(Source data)
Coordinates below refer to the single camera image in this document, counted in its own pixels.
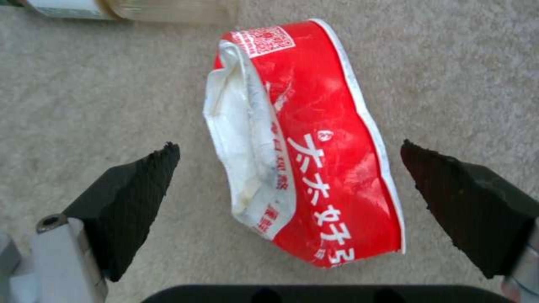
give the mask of screw
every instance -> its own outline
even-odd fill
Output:
[[[36,225],[36,231],[44,233],[64,224],[67,224],[67,217],[64,214],[54,214],[41,219]]]

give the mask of glass bottle
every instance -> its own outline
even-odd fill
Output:
[[[238,0],[0,0],[56,18],[231,24]]]

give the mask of beige carpet
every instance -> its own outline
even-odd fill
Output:
[[[485,164],[539,197],[536,0],[243,1],[238,27],[319,17],[349,52],[384,136],[409,251],[321,270],[237,223],[202,118],[226,27],[41,18],[0,8],[0,229],[28,253],[35,223],[110,166],[165,141],[182,160],[144,247],[109,302],[179,284],[466,284],[498,291],[414,189],[410,138]]]

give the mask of crushed paper cup
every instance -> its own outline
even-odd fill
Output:
[[[382,137],[327,23],[225,34],[204,116],[241,223],[316,266],[404,253]]]

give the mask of qr code
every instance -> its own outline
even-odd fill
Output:
[[[249,58],[296,46],[292,37],[280,26],[232,32],[232,41],[239,45]]]

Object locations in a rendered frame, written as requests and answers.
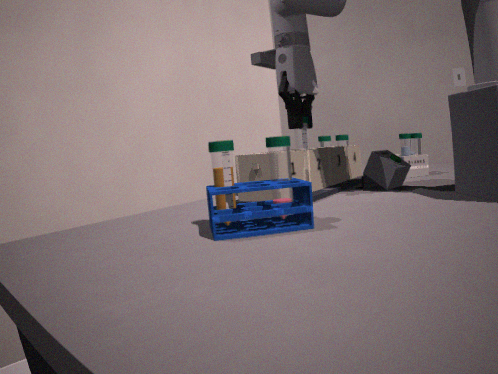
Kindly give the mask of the white tube rack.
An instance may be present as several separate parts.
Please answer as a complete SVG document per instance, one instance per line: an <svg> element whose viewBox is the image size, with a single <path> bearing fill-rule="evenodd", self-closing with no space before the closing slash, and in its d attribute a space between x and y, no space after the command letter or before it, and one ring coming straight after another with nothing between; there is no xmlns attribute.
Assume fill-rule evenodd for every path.
<svg viewBox="0 0 498 374"><path fill-rule="evenodd" d="M403 158L411 165L406 178L429 176L429 161L427 154L411 156L401 156L401 154L395 155Z"/></svg>

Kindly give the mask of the blue tube rack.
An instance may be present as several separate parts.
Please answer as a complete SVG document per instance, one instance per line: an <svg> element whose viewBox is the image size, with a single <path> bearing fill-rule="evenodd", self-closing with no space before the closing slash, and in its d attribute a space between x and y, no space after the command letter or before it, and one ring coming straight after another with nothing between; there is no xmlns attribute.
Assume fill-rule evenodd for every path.
<svg viewBox="0 0 498 374"><path fill-rule="evenodd" d="M313 228L313 199L312 190L308 181L292 178L292 180L289 181L271 182L271 180L262 180L235 183L234 186L228 187L214 187L214 185L206 187L208 188L206 188L206 190L207 199L209 199L208 204L210 204L210 215L212 210L211 219L214 229L214 241L278 234ZM213 206L212 195L291 187L293 187L293 202L274 204L272 200L268 200L240 203L236 204L237 208L223 210L216 210L216 206ZM280 215L288 216L286 219L281 219ZM225 225L223 223L228 221L232 221L231 225Z"/></svg>

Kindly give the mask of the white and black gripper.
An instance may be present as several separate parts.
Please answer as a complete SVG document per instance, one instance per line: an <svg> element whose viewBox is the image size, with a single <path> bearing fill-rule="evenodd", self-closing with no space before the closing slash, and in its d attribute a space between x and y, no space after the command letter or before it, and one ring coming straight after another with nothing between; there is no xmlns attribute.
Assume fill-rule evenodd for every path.
<svg viewBox="0 0 498 374"><path fill-rule="evenodd" d="M308 116L308 129L313 128L311 110L318 85L309 51L309 46L301 44L285 45L276 50L278 94L285 103L289 129L303 128L302 116Z"/></svg>

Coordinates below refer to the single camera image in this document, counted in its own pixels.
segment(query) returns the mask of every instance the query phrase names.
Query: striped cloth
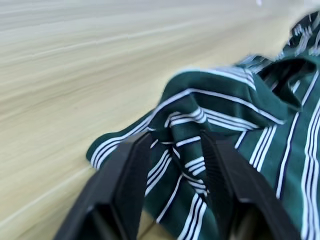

What the task requires :: Once the pictures are removed, print all the remaining data exactly as it stands.

Output of the task ::
Coordinates below refer to the single camera image in this document, counted in its own pixels.
give the mask of screw
every instance -> its own outline
even-odd fill
Output:
[[[36,225],[36,231],[44,233],[64,224],[67,224],[67,217],[64,214],[54,214],[41,219]]]

give the mask of glass bottle
every instance -> its own outline
even-odd fill
Output:
[[[238,0],[0,0],[56,18],[231,24]]]

give the mask of beige carpet
every instance -> its own outline
even-odd fill
Output:
[[[485,164],[539,197],[536,0],[243,1],[238,27],[319,17],[349,52],[384,136],[409,251],[321,270],[237,223],[202,118],[226,27],[41,18],[0,8],[0,229],[28,253],[35,223],[110,166],[165,141],[182,160],[144,247],[109,302],[179,284],[466,284],[498,291],[414,189],[410,138]]]

give the mask of crushed paper cup
every instance -> its own outline
even-odd fill
Output:
[[[382,137],[327,23],[225,34],[204,116],[241,223],[316,266],[404,253]]]

give the mask of qr code
every instance -> its own outline
even-odd fill
Output:
[[[249,58],[296,46],[292,37],[280,26],[232,32],[232,41],[239,45]]]

Object locations in a rendered frame, written as requests and answers.
Kindly give the mask of the white tube rack.
An instance may be present as several separate parts.
Please answer as a complete SVG document per instance, one instance per line: an <svg> element whose viewBox is the image size, with a single <path> bearing fill-rule="evenodd", self-closing with no space before the closing slash, and in its d attribute a space between x and y, no space after the command letter or before it, and one ring coming straight after another with nothing between; there is no xmlns attribute.
Assume fill-rule evenodd for every path.
<svg viewBox="0 0 498 374"><path fill-rule="evenodd" d="M403 158L411 165L406 178L429 176L429 161L427 154L411 156L401 156L401 154L395 155Z"/></svg>

Kindly give the mask of the blue tube rack.
An instance may be present as several separate parts.
Please answer as a complete SVG document per instance, one instance per line: an <svg> element whose viewBox is the image size, with a single <path> bearing fill-rule="evenodd", self-closing with no space before the closing slash, and in its d attribute a space between x and y, no space after the command letter or before it, and one ring coming straight after another with nothing between; there is no xmlns attribute.
Assume fill-rule evenodd for every path.
<svg viewBox="0 0 498 374"><path fill-rule="evenodd" d="M313 228L313 199L312 190L308 181L292 178L292 180L289 181L271 182L271 180L262 180L235 183L234 186L228 187L214 187L214 185L206 187L208 188L206 188L206 190L207 199L209 199L208 204L210 204L210 215L212 210L211 219L214 229L214 241L278 234ZM213 206L212 195L291 187L293 187L293 202L274 204L272 200L268 200L240 203L236 204L237 208L223 210L216 210L216 206ZM280 215L288 216L286 219L281 219ZM225 225L223 223L228 221L232 221L231 225Z"/></svg>

Kindly give the mask of the white and black gripper.
An instance may be present as several separate parts.
Please answer as a complete SVG document per instance, one instance per line: an <svg> element whose viewBox is the image size, with a single <path> bearing fill-rule="evenodd", self-closing with no space before the closing slash, and in its d attribute a space between x and y, no space after the command letter or before it, and one ring coming straight after another with nothing between; there is no xmlns attribute.
Assume fill-rule evenodd for every path.
<svg viewBox="0 0 498 374"><path fill-rule="evenodd" d="M308 116L308 129L313 128L311 110L318 85L309 51L309 46L301 44L285 45L276 50L278 94L285 103L289 129L303 128L302 116Z"/></svg>

Coordinates below refer to the single camera image in this document, counted in its own pixels.
segment(query) returns the mask of every instance the query phrase names.
Query: striped cloth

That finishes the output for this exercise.